WHAT TO WORK ON | Which lines in the data contain the word "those"? Please copy each of them.

Dataset records |

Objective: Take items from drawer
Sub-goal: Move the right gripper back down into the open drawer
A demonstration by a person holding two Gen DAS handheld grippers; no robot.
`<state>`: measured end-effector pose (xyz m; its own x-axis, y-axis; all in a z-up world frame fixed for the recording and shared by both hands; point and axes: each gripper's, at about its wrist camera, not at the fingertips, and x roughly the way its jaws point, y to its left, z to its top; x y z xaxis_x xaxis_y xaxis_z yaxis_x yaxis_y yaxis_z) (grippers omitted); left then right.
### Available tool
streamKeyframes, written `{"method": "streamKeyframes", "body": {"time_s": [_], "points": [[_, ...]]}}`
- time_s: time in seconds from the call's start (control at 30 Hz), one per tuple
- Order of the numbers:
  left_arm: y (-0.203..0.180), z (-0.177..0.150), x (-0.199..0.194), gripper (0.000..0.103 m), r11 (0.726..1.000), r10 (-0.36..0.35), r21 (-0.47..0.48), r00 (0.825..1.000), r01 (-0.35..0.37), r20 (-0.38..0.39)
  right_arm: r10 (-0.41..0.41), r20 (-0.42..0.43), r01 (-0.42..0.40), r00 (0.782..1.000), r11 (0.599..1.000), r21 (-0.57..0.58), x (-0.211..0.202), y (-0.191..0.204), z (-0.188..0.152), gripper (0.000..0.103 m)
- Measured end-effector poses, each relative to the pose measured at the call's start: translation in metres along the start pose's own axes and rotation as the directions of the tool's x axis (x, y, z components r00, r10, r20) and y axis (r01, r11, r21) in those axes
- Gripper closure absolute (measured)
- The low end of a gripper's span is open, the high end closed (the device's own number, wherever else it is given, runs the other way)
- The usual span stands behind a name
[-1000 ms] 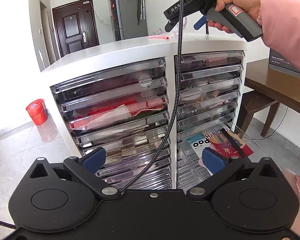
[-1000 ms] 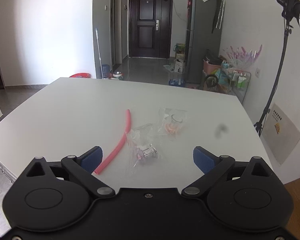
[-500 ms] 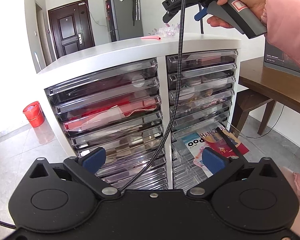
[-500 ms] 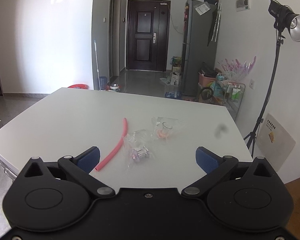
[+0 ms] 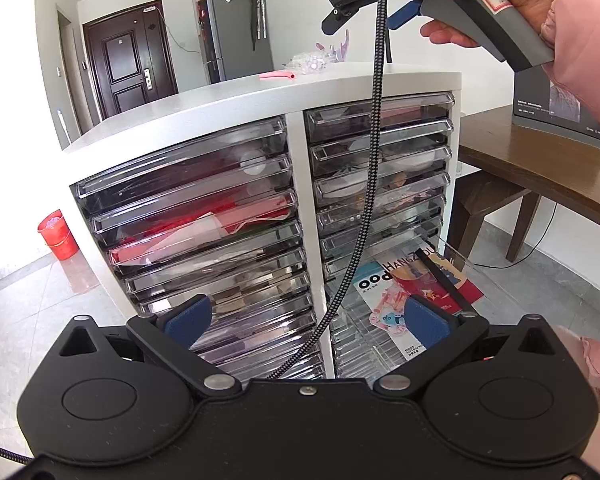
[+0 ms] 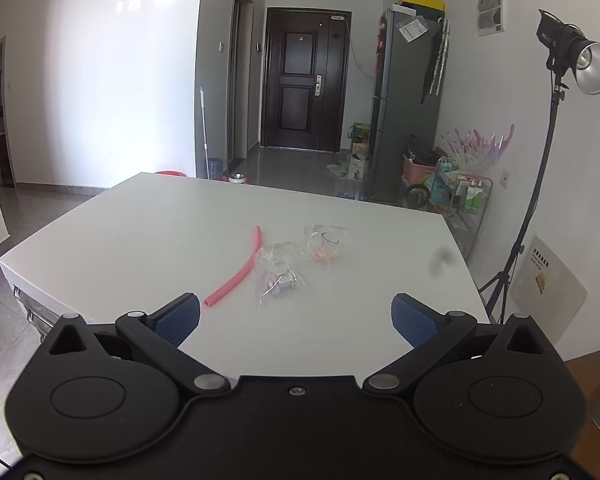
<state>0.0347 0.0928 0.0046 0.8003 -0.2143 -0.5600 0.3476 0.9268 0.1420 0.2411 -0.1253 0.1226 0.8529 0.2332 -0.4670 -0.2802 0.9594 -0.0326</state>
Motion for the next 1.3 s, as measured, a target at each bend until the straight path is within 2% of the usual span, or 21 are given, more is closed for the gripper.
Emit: {"method": "streamKeyframes", "body": {"time_s": [0.37,0.63,0.73,0.97,1.13,1.23,1.3], "points": [[-0.017,0.002,-0.002,0.000,1.000,-0.015,0.020,1.000,0.015,-0.005,0.014,0.007,-0.014,1.000,1.000,-0.006,-0.021,-0.014,-0.020,0.000],[-0.027,0.003,-0.005,0.000,0.999,-0.035,0.011,0.999,0.035,-0.012,0.034,-0.003,-0.034,0.999,0.999,-0.001,-0.039,-0.023,-0.048,0.000],[-0.031,0.003,-0.007,0.000,1.000,-0.020,0.010,1.000,0.021,-0.022,0.053,-0.021,-0.053,0.998,0.999,-0.003,-0.044,-0.026,-0.063,0.000],[-0.035,0.001,-0.005,0.000,1.000,-0.007,-0.023,0.999,0.006,-0.052,0.073,-0.098,-0.076,0.993,0.997,-0.027,-0.044,-0.025,-0.106,0.000],[-0.035,0.001,0.001,0.000,0.999,-0.001,-0.050,0.997,-0.003,-0.080,0.068,-0.177,-0.084,0.982,0.993,-0.081,-0.037,-0.015,-0.150,0.000],[-0.038,0.002,0.004,0.000,0.999,-0.001,-0.048,0.996,-0.004,-0.089,0.065,-0.247,-0.082,0.967,0.995,-0.062,-0.022,-0.013,-0.180,0.001],[-0.039,0.002,0.006,0.000,0.999,-0.006,-0.048,0.996,0.001,-0.094,0.070,-0.303,-0.084,0.950,0.996,-0.035,-0.009,-0.014,-0.202,0.006]]}}
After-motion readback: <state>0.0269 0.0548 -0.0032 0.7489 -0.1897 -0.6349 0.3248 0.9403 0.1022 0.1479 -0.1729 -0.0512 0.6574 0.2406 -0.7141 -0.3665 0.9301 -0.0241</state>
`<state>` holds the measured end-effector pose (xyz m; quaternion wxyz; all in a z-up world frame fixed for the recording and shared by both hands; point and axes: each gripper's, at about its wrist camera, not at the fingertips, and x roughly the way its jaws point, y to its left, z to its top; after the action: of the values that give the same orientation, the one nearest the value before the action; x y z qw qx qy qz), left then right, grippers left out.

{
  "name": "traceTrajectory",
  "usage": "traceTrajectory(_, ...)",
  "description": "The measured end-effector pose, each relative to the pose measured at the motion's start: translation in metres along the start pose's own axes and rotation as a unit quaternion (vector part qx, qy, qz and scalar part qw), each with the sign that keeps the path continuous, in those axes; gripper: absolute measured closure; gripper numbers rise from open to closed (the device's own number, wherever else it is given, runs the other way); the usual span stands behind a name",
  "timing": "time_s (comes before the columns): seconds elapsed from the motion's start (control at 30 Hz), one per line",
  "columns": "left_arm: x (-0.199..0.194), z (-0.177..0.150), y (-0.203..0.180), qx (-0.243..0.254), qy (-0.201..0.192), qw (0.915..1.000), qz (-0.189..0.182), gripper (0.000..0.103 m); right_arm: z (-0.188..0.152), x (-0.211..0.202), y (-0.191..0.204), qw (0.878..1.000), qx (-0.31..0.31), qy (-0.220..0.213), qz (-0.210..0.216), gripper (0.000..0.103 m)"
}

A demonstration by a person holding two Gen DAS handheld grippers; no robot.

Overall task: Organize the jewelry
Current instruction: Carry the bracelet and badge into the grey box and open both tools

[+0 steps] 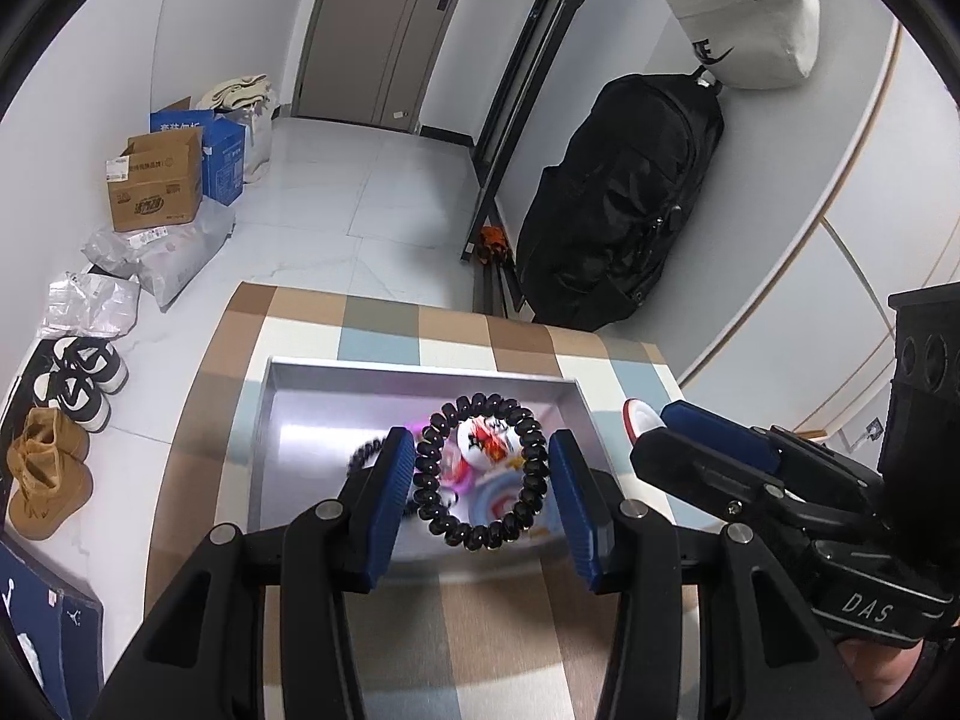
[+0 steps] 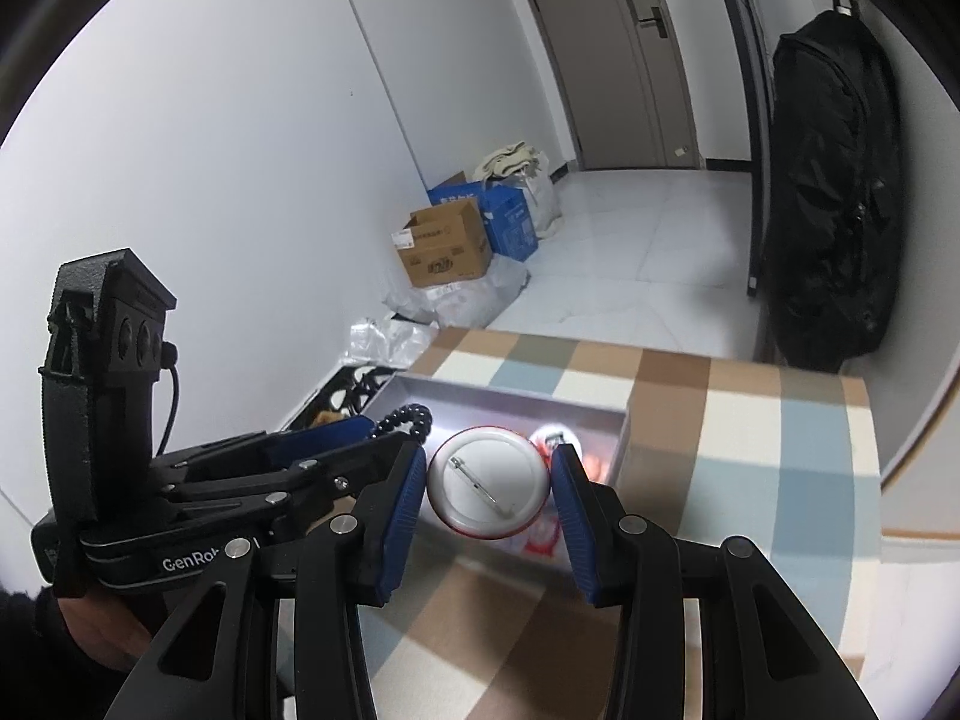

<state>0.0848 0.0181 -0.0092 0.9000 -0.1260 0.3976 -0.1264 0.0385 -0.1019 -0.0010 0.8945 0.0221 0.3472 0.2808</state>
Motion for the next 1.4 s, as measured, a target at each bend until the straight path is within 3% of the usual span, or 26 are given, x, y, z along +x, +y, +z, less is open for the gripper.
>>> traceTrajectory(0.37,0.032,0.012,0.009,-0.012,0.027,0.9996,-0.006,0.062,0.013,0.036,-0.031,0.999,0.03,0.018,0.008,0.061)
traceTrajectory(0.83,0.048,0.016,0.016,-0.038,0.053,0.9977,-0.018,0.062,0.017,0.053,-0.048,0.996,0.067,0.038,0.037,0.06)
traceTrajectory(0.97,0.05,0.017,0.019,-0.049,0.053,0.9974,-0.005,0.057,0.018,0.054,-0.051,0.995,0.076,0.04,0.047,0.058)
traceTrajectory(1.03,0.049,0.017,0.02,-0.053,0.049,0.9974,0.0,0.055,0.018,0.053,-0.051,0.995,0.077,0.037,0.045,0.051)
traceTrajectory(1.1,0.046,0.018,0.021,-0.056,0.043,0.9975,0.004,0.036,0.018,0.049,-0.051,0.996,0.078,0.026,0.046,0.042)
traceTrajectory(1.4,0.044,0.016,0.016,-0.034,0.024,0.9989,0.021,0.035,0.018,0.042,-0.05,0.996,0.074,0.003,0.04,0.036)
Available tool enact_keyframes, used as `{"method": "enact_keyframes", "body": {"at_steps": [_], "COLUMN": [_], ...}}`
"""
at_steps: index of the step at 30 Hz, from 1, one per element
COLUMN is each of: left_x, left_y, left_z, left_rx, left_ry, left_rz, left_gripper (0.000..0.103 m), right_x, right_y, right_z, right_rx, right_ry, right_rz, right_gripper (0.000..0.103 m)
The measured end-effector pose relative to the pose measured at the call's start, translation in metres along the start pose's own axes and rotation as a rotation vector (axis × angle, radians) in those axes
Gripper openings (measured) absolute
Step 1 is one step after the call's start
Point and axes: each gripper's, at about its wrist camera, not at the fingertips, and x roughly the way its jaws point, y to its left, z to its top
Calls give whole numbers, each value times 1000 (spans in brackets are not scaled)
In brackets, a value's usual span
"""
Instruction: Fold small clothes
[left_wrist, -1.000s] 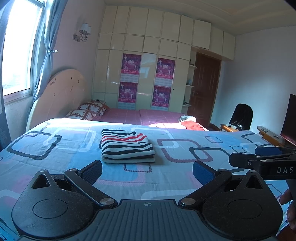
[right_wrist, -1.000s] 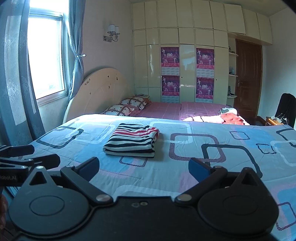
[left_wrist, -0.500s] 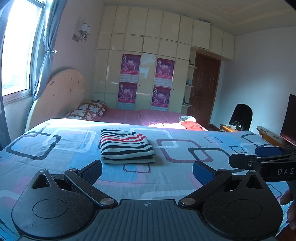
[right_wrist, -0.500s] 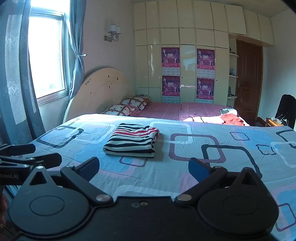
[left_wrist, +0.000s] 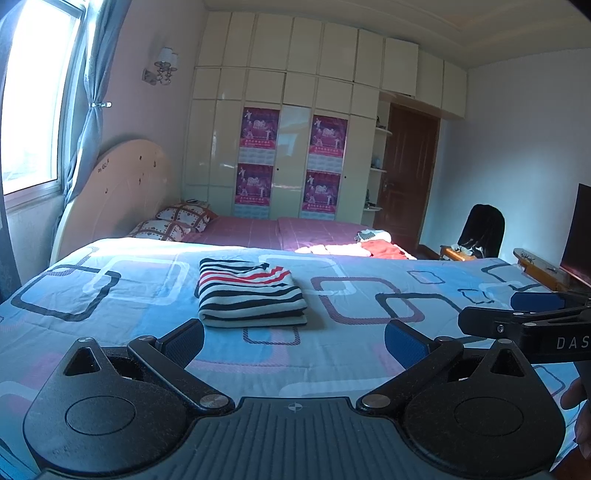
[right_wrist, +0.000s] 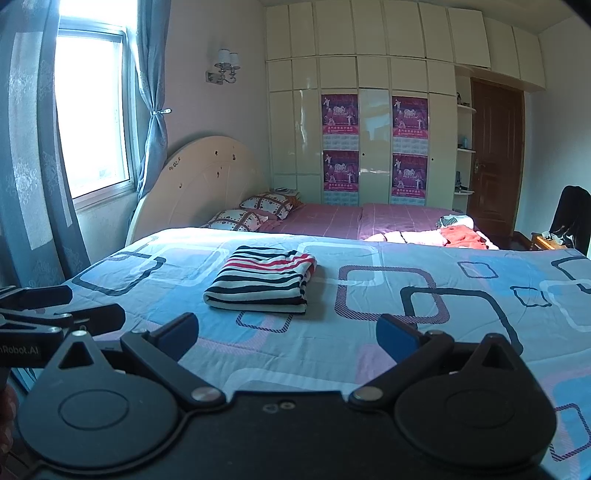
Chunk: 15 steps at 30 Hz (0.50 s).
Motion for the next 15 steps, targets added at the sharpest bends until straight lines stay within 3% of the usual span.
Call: {"method": "enact_keyframes", "body": {"at_steps": [4, 9, 15], "left_x": [0, -1, -1], "left_y": [0, -3, 5], "left_z": [0, 1, 3], "left_rx": [-3, 49, 13], "left_ry": [-5, -48, -54], "left_rz": [2, 70, 68], "left_gripper": [103, 103, 103], "right_x": [-1, -1, 0], "right_y": [-5, -7, -10], "right_z": [-1, -1, -3], "right_rx": [3, 4, 11], "right_ry": [2, 4, 10], "right_rz": [2, 1, 1], "right_gripper": [103, 103, 103]}}
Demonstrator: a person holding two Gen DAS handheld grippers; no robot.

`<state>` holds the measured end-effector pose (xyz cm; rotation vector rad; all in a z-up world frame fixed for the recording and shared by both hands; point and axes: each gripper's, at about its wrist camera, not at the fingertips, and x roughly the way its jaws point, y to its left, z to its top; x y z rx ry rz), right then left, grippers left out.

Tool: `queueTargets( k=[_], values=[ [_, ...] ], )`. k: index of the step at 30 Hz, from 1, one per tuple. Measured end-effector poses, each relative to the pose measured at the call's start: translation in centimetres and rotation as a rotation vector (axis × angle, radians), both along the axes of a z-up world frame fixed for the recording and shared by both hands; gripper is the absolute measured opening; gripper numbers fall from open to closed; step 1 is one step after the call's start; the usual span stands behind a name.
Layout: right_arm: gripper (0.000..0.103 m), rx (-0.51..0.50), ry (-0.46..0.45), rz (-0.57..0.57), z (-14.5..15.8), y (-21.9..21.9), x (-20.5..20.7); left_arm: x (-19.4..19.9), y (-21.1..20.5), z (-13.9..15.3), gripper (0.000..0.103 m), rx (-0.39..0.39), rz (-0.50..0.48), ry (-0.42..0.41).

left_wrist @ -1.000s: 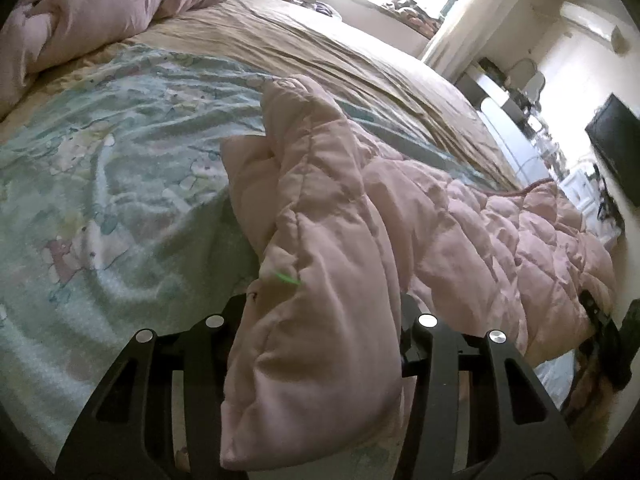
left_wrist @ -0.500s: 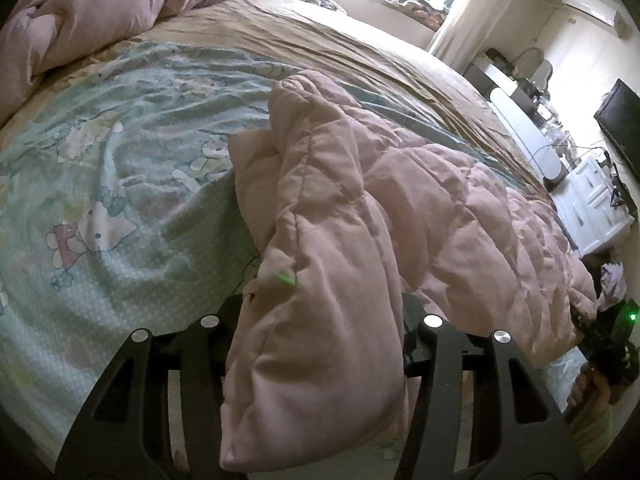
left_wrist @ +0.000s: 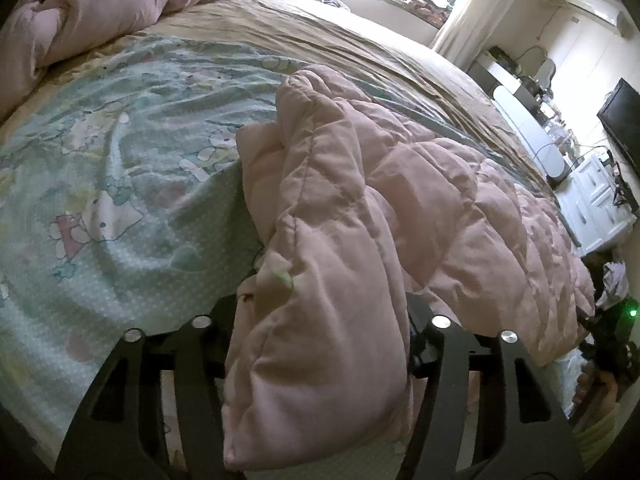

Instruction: Fold large clothes

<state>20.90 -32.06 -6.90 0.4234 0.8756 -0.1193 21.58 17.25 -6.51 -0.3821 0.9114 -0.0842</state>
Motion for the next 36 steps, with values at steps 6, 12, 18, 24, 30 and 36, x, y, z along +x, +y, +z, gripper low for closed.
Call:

WRITTEN SOLUTION |
- Measured end-effector poses, each relative to the pose measured at the call's start: translation in metres along the start pose's own axes and rotation as the directions of the tool's x axis (x, y, z components r00, r10, r20) and y axis (r01, r11, r21) in those axes
  "description": "The measured end-effector pose, each relative to the pose measured at the motion's start: translation in metres along the start pose's own axes and rotation as a unit quaternion (vector part qx, qy, qz and scalar part qw), each with the sign that keeps the path continuous, in those axes; gripper: absolute measured closure; gripper numbers rise from open to closed (the device's own number, wherever else it is given, runs the other way); the usual span stands behind a name",
The measured end-effector pose relative to the pose measured at the call's start, translation in metres along the start pose's own axes and rotation as a rotation vector (axis × angle, radians) in those axes

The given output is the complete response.